■ **Brief**
Report the number of lines below in which the word "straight" occurs. Nothing else is needed.

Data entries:
---------------

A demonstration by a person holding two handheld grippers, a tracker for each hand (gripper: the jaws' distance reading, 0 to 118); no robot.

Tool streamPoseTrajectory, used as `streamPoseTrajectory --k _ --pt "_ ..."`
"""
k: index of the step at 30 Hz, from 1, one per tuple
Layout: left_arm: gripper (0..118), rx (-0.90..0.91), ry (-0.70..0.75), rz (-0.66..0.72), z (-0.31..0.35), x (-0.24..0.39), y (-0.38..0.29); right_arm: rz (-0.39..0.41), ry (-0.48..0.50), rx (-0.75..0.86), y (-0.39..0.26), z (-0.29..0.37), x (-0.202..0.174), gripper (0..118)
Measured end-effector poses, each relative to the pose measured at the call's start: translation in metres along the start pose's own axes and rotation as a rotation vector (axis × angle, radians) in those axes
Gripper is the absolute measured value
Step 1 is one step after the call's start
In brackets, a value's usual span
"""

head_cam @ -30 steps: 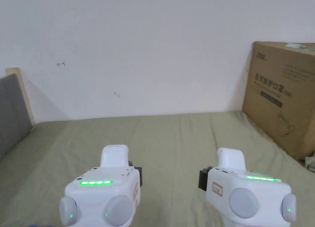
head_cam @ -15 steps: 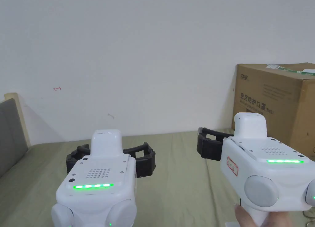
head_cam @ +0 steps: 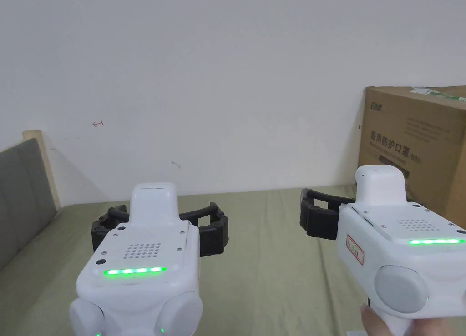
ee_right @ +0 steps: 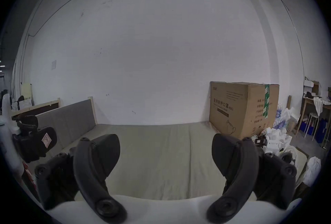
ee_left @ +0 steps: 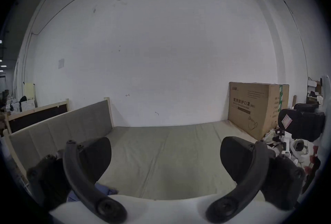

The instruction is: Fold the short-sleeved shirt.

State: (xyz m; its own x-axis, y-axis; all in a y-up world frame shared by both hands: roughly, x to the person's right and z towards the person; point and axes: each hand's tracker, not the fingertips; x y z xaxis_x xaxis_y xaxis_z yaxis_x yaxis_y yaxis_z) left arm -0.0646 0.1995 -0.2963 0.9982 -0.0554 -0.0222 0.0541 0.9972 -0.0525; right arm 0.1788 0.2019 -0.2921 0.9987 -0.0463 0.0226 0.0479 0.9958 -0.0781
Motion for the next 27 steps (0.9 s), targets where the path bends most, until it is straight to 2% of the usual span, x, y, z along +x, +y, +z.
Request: streamPoseTrajectory --k 5,9,13,17,27 --pt "118 -0.012 -0.033 0.032 0.001 -0.005 0.004 -0.001 -0.003 0.001 -0.002 0.000 -0.005 107" --pt "118 -0.011 -0.045 0.036 0.004 -0.006 0.005 -0.042 0.009 -0.007 -0.001 0.001 -0.005 107" --pt "116 0.002 -0.086 0.072 0.007 -0.010 0.007 -0.035 0.014 -0.019 -0.001 -0.001 -0.006 107" --pt "116 -0.028 -0.037 0.080 0.002 -0.008 0.008 -0.035 0.022 -0.041 -0.004 -0.004 -0.006 107" --pt "116 -0.041 -0.033 0.095 -0.004 -0.015 -0.001 -0.017 0.014 -0.046 -0.006 -0.007 -0.008 107"
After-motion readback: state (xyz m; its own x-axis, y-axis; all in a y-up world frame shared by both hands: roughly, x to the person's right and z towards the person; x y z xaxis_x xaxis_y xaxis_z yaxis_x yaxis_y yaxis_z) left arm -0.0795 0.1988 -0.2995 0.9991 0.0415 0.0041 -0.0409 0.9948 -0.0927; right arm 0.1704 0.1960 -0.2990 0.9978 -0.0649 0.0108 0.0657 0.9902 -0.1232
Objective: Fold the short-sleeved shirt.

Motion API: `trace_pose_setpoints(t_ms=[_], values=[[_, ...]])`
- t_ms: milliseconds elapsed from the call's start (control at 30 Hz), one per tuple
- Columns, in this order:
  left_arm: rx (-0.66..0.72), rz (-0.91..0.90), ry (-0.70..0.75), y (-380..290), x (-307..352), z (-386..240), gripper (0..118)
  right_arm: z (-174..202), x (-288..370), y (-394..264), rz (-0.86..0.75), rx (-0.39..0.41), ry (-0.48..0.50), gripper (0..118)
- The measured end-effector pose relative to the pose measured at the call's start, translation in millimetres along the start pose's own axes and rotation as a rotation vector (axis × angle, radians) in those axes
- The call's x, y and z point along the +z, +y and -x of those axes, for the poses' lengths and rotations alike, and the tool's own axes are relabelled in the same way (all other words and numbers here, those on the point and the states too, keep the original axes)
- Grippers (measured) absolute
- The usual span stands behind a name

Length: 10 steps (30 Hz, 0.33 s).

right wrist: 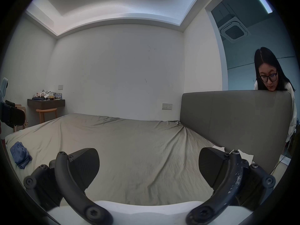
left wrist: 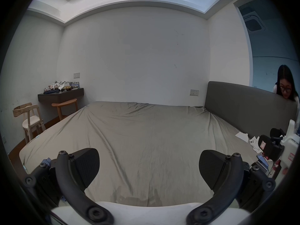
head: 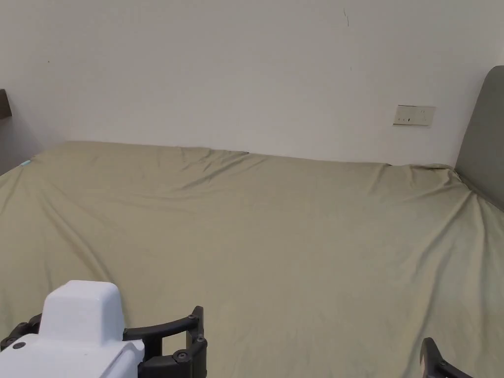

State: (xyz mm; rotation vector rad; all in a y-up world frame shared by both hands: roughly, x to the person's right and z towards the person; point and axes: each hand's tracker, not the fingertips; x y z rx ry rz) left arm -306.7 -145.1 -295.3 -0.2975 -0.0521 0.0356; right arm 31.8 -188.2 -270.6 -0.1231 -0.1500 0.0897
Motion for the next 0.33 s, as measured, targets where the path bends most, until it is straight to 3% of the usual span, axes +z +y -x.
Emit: trace_pose_setpoints(t_ms=[333], values=[[-0.011, 0.046, 0.004, -4, -22, -2, 118, 6, -16, -1, 0.025, 0.008, 0.021, 118]])
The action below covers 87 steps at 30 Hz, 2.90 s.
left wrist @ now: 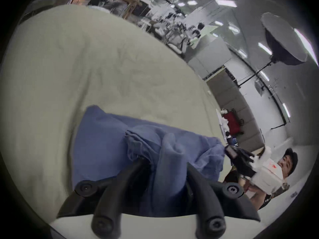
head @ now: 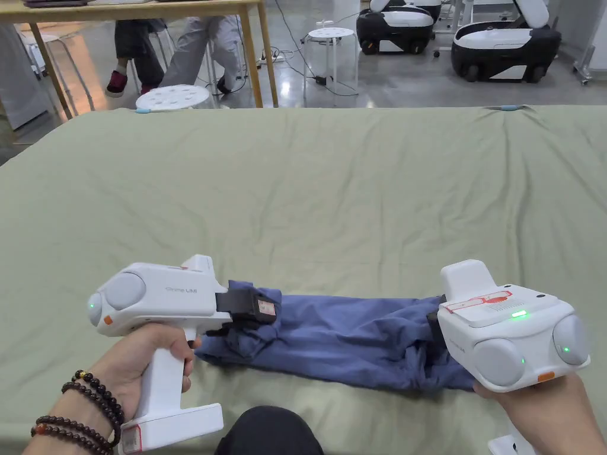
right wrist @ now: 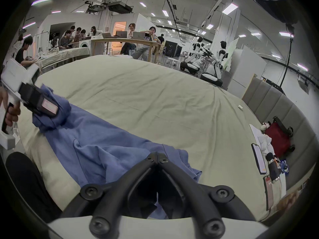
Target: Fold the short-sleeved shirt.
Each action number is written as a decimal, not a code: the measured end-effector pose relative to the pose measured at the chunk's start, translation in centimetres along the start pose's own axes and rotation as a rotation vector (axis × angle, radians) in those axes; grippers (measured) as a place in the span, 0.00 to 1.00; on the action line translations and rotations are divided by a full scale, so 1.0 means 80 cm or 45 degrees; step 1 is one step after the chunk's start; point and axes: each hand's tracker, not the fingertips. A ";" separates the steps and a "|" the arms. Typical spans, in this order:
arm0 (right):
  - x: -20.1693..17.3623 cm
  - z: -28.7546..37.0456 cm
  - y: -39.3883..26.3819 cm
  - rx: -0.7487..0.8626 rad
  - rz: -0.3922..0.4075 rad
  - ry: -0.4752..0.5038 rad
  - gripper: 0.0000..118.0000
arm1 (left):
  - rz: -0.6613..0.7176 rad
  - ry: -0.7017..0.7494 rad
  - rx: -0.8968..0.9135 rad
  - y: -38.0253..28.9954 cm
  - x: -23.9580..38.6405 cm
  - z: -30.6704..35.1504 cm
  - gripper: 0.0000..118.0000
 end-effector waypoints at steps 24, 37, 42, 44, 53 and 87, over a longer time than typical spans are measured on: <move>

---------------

■ **Solution to this task**
2